▶ _EXERCISE_
Extract the listing below in full, unchanged.

________

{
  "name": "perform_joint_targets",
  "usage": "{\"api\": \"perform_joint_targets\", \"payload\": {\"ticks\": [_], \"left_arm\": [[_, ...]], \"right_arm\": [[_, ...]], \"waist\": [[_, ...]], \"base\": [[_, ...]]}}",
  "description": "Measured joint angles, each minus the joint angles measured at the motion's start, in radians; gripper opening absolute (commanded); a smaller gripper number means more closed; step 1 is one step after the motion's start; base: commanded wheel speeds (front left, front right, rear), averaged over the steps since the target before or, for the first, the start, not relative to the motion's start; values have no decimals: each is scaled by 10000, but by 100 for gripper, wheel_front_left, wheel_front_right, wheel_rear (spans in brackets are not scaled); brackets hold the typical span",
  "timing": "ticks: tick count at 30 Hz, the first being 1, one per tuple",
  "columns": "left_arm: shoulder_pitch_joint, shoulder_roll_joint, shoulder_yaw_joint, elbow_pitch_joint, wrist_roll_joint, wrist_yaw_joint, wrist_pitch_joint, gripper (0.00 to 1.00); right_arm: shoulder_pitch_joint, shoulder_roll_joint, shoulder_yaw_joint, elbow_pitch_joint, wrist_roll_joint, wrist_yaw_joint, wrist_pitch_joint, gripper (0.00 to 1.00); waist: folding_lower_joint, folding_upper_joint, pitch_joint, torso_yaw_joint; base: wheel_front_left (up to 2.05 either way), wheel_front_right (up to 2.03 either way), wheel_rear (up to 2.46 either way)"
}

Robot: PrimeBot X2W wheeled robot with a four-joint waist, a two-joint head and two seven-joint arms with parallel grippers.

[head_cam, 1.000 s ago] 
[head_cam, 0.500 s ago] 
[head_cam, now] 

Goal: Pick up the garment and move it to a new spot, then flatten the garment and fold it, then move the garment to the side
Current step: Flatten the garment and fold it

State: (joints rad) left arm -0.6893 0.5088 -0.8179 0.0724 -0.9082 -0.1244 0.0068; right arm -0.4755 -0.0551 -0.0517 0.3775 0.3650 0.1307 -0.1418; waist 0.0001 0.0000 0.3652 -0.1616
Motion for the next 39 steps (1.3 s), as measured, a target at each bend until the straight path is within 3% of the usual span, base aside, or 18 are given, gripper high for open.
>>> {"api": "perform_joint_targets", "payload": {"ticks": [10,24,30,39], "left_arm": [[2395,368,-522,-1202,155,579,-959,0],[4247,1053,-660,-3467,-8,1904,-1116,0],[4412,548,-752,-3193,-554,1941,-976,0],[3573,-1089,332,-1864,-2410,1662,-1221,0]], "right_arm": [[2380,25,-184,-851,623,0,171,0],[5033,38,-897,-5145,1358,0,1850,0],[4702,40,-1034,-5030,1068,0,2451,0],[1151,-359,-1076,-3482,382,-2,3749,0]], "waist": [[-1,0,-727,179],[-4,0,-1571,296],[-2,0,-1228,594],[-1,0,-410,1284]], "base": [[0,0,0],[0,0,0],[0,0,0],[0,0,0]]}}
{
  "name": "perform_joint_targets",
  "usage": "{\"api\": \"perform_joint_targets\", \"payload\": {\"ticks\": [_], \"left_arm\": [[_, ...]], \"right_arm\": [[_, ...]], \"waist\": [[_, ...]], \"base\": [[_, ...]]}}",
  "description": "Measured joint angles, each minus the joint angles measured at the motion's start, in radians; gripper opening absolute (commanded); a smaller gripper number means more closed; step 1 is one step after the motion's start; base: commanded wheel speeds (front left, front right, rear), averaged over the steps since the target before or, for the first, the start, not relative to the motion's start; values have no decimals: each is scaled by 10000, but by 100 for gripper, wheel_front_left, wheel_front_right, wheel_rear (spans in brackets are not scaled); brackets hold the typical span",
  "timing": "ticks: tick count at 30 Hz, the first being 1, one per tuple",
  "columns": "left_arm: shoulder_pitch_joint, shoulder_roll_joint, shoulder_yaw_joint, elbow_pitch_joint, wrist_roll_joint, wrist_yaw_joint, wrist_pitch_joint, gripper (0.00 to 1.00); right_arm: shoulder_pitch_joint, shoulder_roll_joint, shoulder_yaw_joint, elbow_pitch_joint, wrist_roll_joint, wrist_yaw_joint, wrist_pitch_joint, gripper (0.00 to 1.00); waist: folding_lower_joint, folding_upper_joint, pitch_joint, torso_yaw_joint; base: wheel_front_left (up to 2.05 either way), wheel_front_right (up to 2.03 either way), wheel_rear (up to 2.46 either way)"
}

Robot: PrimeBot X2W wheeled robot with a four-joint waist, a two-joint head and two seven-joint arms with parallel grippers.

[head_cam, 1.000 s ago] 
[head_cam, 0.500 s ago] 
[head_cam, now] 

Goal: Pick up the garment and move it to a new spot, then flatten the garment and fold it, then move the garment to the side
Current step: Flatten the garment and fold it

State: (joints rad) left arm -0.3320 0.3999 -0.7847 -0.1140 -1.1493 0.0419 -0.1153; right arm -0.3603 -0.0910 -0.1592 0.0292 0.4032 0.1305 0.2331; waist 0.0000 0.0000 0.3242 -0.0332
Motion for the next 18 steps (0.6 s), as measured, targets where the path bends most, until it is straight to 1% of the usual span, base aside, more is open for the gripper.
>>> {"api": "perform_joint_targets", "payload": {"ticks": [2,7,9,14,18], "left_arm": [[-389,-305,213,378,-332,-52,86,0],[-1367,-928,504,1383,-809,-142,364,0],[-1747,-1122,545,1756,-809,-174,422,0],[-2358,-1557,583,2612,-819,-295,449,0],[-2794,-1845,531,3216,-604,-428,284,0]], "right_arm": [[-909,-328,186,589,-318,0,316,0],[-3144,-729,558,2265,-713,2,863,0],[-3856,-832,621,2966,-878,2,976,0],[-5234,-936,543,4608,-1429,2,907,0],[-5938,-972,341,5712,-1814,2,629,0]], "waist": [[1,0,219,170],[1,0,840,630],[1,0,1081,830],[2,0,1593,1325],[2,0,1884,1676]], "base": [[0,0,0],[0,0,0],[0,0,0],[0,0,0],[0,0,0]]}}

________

▶ _RESULT OF THIS EXERCISE_
{
  "name": "perform_joint_targets",
  "usage": "{\"api\": \"perform_joint_targets\", \"payload\": {\"ticks\": [_], \"left_arm\": [[_, ...]], \"right_arm\": [[_, ...]], \"waist\": [[_, ...]], \"base\": [[_, ...]]}}",
  "description": "Measured joint angles, each minus the joint angles measured at the motion's start, in radians; gripper opening absolute (commanded); a smaller gripper number means more closed; step 1 is one step after the motion's start; base: commanded wheel speeds (front left, front right, rear), averaged over the steps since the target before or, for the first, the start, not relative to the motion's start; values have no decimals: each is scaled by 10000, but by 100 for gripper, wheel_front_left, wheel_front_right, wheel_rear (spans in brackets are not scaled); brackets hold the typical span",
  "timing": "ticks: tick count at 30 Hz, the first being 1, one per tuple",
  "columns": "left_arm: shoulder_pitch_joint, shoulder_roll_joint, shoulder_yaw_joint, elbow_pitch_joint, wrist_roll_joint, wrist_yaw_joint, wrist_pitch_joint, gripper (0.00 to 1.00); right_arm: shoulder_pitch_joint, shoulder_roll_joint, shoulder_yaw_joint, elbow_pitch_joint, wrist_roll_joint, wrist_yaw_joint, wrist_pitch_joint, gripper (0.00 to 1.00); waist: folding_lower_joint, folding_upper_joint, pitch_joint, torso_yaw_joint; base: wheel_front_left (up to 2.05 either way), wheel_front_right (up to 2.03 either way), wheel_rear (up to 2.46 either way)"
}

Robot: PrimeBot X2W wheeled robot with a four-joint waist, a two-joint head and two seven-joint arms with parallel grippers.

[head_cam, 1.000 s ago] 
[head_cam, 0.500 s ago] 
[head_cam, now] 

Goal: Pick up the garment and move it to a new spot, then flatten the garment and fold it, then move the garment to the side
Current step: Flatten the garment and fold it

State: (joints rad) left arm -0.6893 0.5088 -0.8179 0.0724 -0.9082 -0.1244 0.0068; right arm -0.4755 -0.0551 -0.0517 0.3775 0.3650 0.1307 -0.1418; waist 0.0001 0.0000 0.3652 -0.1616
Motion for the next 39 steps (1.3 s), as measured, a target at each bend until the straight path is within 3% of the usual span, base aside, or 18 are given, gripper high for open.
>>> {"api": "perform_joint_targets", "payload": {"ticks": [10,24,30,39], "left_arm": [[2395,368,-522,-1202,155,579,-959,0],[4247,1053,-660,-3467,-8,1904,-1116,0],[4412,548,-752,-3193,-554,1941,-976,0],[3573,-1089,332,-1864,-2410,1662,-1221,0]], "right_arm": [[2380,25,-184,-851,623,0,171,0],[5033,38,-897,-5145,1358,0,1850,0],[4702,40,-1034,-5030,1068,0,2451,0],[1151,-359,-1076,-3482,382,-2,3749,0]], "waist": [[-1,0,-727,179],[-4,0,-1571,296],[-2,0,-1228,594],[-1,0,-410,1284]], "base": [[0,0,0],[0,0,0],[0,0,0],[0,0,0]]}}
{
  "name": "perform_joint_targets",
  "usage": "{\"api\": \"perform_joint_targets\", \"payload\": {\"ticks\": [_], \"left_arm\": [[_, ...]], \"right_arm\": [[_, ...]], \"waist\": [[_, ...]], \"base\": [[_, ...]]}}",
  "description": "Measured joint angles, each minus the joint angles measured at the motion's start, in radians; gripper opening absolute (commanded); a smaller gripper number means more closed; step 1 is one step after the motion's start; base: commanded wheel speeds (front left, front right, rear), averaged over the steps since the target before or, for the first, the start, not relative to the motion's start; values have no decimals: each is scaled by 10000, but by 100 for gripper, wheel_front_left, wheel_front_right, wheel_rear (spans in brackets are not scaled); brackets hold the typical span",
  "timing": "ticks: tick count at 30 Hz, the first being 1, one per tuple",
  "columns": "left_arm: shoulder_pitch_joint, shoulder_roll_joint, shoulder_yaw_joint, elbow_pitch_joint, wrist_roll_joint, wrist_yaw_joint, wrist_pitch_joint, gripper (0.00 to 1.00); right_arm: shoulder_pitch_joint, shoulder_roll_joint, shoulder_yaw_joint, elbow_pitch_joint, wrist_roll_joint, wrist_yaw_joint, wrist_pitch_joint, gripper (0.00 to 1.00); waist: folding_lower_joint, folding_upper_joint, pitch_joint, torso_yaw_joint; base: wheel_front_left (up to 2.05 either way), wheel_front_right (up to 2.03 either way), wheel_rear (up to 2.46 either way)"
}

Robot: PrimeBot X2W wheeled robot with a four-joint waist, a two-joint head and two seven-joint arms with parallel grippers.

[head_cam, 1.000 s ago] 
[head_cam, 0.500 s ago] 
[head_cam, now] 

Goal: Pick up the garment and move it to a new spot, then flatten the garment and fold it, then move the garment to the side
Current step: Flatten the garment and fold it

State: (joints rad) left arm -0.3320 0.3999 -0.7847 -0.1140 -1.1493 0.0419 -0.1153; right arm -0.3603 -0.0910 -0.1592 0.0292 0.4032 0.1305 0.2331; waist 0.0000 0.0000 0.3242 -0.0332
Motion for the next 18 steps (0.6 s), as measured, targets where the path bends most, until it is straight to 1% of the usual span, base aside, more is open for the gripper.
>>> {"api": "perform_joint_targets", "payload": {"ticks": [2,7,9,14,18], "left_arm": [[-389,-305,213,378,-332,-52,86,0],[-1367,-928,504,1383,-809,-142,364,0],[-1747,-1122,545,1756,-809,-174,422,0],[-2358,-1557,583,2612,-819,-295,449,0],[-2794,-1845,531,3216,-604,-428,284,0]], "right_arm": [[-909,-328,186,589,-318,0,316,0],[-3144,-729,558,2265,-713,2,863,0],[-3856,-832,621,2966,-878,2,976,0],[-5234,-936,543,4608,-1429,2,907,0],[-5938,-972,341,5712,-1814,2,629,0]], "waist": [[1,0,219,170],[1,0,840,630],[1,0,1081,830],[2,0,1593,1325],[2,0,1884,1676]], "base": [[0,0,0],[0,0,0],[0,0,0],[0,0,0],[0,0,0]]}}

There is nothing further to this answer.